How to complete this task: Taking the data below, please print only the lines from the line holding "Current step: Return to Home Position" to the line holding "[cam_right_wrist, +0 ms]", inclusive, with pictures omitted.

Source material:

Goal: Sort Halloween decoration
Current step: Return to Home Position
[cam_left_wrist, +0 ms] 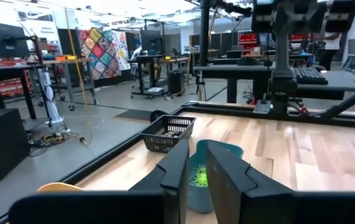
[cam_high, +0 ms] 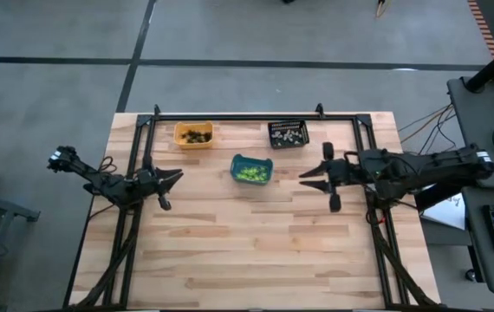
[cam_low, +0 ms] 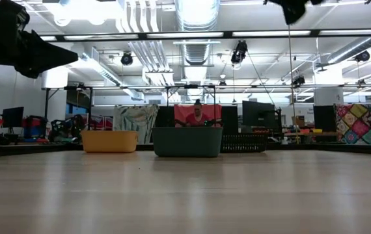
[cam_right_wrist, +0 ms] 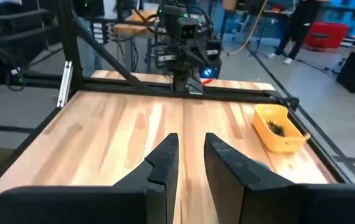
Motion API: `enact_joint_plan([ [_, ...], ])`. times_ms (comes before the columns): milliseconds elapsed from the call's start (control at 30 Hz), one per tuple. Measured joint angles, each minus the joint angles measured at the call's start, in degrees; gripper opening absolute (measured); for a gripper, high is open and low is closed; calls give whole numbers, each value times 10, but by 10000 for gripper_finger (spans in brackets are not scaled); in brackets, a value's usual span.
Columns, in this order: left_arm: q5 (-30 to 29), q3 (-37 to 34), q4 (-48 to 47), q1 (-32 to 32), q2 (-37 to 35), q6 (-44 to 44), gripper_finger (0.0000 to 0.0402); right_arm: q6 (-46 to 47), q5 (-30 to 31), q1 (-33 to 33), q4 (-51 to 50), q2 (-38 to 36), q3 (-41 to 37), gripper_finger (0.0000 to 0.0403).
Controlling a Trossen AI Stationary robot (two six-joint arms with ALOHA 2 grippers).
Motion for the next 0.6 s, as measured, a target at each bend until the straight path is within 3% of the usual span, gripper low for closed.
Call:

Exercise response:
Current step: Return to Home Position
[cam_left_wrist, +0 ms] 
[cam_high, +0 ms] 
[cam_low, +0 ms] 
[cam_right_wrist, +0 ms] 

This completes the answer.